* Problem to work on *
Only the number is wanted: how many lines of the data contain "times"?

Stored records
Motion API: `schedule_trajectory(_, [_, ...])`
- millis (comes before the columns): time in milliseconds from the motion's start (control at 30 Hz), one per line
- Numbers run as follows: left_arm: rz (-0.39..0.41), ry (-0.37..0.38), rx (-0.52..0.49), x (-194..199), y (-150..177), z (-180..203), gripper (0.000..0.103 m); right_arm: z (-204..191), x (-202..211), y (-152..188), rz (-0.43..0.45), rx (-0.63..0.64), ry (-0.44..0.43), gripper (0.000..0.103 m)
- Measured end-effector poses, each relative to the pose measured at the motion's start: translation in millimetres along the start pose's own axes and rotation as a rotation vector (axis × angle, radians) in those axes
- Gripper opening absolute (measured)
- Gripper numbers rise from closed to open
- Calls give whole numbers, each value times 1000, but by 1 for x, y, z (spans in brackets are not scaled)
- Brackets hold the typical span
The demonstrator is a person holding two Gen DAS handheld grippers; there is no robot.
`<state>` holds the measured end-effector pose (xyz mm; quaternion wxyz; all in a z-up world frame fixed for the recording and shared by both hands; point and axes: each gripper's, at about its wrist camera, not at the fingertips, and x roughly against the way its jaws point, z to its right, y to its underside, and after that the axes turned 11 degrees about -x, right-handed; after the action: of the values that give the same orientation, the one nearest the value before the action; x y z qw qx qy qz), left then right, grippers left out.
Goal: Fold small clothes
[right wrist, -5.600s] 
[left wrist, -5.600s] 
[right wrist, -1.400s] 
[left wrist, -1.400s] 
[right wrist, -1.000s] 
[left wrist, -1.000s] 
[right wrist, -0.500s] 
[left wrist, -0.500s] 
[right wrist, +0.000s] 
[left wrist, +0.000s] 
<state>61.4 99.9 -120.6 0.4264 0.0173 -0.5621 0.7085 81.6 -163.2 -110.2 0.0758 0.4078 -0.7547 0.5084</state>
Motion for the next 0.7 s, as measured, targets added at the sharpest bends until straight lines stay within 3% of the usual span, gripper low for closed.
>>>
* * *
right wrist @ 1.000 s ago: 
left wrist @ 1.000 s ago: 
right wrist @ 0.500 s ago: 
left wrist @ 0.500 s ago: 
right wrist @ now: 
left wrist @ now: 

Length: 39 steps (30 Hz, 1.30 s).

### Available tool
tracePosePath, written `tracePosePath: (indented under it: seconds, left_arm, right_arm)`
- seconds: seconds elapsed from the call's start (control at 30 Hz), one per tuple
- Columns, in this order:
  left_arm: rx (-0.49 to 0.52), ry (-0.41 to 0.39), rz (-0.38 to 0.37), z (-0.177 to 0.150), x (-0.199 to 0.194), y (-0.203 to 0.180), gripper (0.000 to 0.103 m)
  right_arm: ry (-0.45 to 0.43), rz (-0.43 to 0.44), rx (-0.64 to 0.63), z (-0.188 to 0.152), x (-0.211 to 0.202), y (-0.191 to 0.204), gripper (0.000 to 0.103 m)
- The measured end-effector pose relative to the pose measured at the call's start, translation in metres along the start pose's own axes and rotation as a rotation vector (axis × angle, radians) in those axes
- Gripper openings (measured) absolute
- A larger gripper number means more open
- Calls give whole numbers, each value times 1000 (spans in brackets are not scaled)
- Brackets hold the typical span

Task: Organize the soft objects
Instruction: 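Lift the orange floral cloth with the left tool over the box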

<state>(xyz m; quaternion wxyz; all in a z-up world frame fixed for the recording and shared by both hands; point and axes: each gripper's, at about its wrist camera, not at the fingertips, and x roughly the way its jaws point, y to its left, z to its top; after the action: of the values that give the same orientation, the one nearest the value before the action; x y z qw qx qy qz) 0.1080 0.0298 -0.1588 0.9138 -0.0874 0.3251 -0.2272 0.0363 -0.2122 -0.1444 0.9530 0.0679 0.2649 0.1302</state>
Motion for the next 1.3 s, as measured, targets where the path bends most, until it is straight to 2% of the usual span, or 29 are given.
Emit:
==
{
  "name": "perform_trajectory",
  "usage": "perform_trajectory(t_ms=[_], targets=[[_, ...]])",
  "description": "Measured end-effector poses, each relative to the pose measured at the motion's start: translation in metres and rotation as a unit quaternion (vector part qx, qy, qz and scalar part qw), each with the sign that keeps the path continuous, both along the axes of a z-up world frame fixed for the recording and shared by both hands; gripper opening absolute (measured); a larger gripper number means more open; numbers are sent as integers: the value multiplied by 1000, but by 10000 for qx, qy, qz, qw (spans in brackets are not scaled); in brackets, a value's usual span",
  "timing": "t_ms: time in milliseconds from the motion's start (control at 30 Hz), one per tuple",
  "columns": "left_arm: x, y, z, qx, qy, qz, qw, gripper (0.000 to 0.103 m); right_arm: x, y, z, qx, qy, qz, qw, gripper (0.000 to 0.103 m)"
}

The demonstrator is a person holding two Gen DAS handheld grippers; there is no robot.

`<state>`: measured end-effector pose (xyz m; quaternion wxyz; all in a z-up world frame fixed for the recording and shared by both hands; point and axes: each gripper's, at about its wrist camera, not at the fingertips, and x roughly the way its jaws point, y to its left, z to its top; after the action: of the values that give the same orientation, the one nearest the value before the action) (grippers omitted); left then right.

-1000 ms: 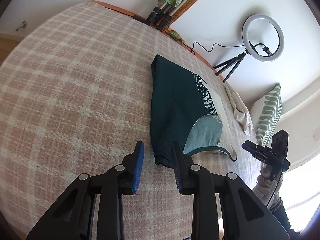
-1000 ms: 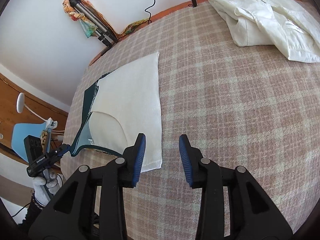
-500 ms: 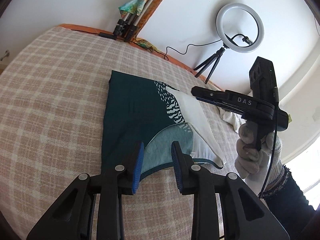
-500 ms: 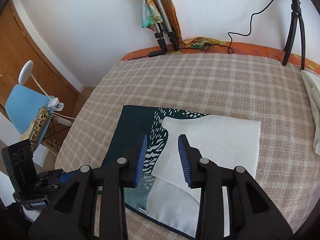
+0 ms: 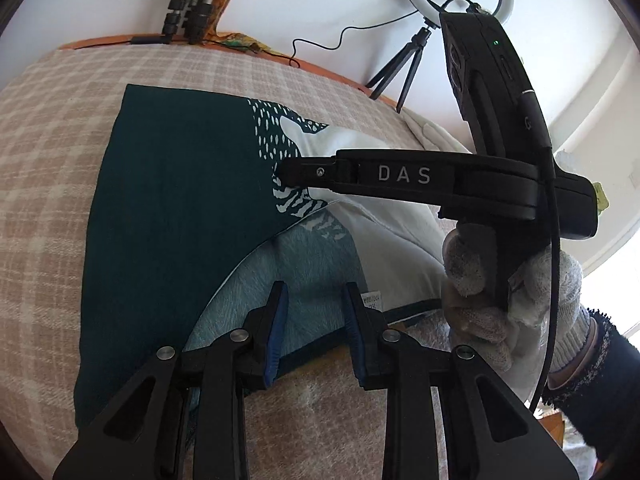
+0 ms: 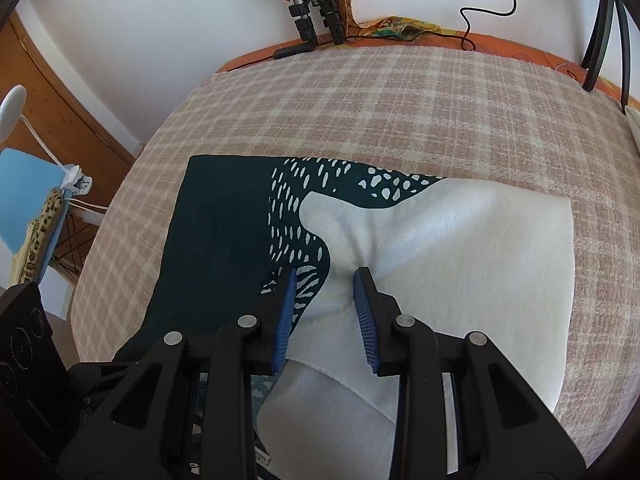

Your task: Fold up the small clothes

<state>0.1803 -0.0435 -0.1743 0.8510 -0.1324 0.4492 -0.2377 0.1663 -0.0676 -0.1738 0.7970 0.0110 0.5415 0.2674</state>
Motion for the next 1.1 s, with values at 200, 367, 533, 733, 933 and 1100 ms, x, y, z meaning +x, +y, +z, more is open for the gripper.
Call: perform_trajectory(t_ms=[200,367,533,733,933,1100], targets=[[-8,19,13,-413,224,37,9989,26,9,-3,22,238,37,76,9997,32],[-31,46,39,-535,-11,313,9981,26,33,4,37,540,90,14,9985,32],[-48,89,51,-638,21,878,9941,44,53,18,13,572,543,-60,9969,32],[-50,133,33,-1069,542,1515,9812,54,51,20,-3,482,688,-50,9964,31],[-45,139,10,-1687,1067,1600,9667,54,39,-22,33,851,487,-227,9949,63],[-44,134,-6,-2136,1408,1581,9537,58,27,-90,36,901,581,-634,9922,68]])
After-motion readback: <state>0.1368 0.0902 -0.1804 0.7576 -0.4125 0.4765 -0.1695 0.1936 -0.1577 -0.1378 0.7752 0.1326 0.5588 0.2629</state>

* Task result *
2